When it came back up I tried again to delete the VM and it panicked again. It also panicked when I tried to destroy the zfs filesystem from the zone manually with `zfs destroy`.

I was able to `zfs send` a new snapshot of that dataset and receive it with a different name and destroy that.

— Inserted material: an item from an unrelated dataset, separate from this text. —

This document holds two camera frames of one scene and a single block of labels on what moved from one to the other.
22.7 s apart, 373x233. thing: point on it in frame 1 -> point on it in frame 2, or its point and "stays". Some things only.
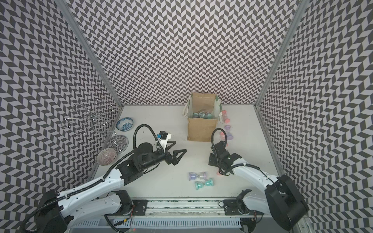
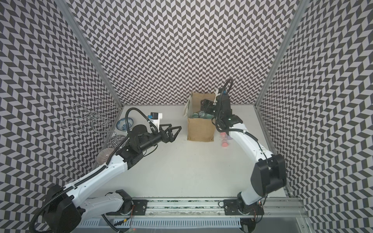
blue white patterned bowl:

The dump from the first panic is at:

/Joyent_Dev/stor/dumps/zfs_bpobj_assertion/vmdump.0

Comments

Comment by Josh Wilsdon
Created at 2015-02-13T06:45:07.000Z
Updated at 2018-05-07T17:51:24.349Z

The initial data I got was:

> ::status
debugging crash dump vmcore.0 (64-bit) from headnode
operating system: 5.11 joyent_20150212T122955Z (i86pc)
image uuid: (not set)
panic message: assertion failed: 0 == dmu_object_info(os, bpo.bpo_phys->bpo_subobjs, &doi) (0x0 == 0x2), file: ../../common/fs/zfs/bpobj.c, line: 109
dump content: kernel pages only
> ::stack
vpanic()
0xfffffffffba6b06d()
bpobj_free+0x282(ffffff0254c30ac0, ee8, ffffff025f493e80)
dsl_deadlist_free+0x83(ffffff0254c30ac0, edf, ffffff025f493e80)
dsl_destroy_head_sync_impl+0xe2(ffffff039fd18600, ffffff025f493e80)
dsl_destroy_head_sync+0x73(ffffff00113f1b50, ffffff025f493e80)
dsl_sync_task_sync+0x10a(ffffff00113f1a50, ffffff025f493e80)
dsl_pool_sync+0x28b(ffffff0254bf7980, 26cb)
spa_sync+0x27e(ffffff0254bf2000, 26cb)
txg_sync_thread+0x227(ffffff0254bf7980)
thread_start+8()
>

Comment by Former user
Created at 2015-02-13T07:07:46.000Z

For some reason, we've gotten ENOENT from dmu_dnode_hold_impl, which is what caused us to get 0x2 and thus fail the assertion. Looking at the stack and doing a bit of grovelling, I was able to find what looks suspiciously like our bpobj_t:

> ffffff000c78e6f0-100,100/nap ! less
> 0xffffff000c78e660::print bpobj_t
{
    bpo_lock = {
        _opaque = [ 0xffffff000c78ec40 ]
    }
    bpo_os = 0xffffff0254c30ac0
    bpo_object = 0xee8
    bpo_epb = 0x400
    bpo_havecomp = 0x1
    bpo_havesubobj = 0x1
    bpo_phys = 0xffffff028c78a000
    bpo_dbuf = 0xffffff0269a07a30
    bpo_cached_dbuf = 0
}

This gives us a subobject that we're trying to get dmu_object_info on of:

> 0xffffff000c78e660::print bpobj_t bpo_phys->bpo_subobjs
bpo_phys->bpo_subobjs = 0xeea

And if we try to find this dbuf with the ::dbufs dcmd

> ::dbufs -O ffffff0254c30ac0 -o 0xeea
>

We get nothing. So that explains the ENOENT, but that seems like it's a fundamental violation of what the code expects. So why did we lose this dbuf which is a subopj of the current child. Really, quite odd.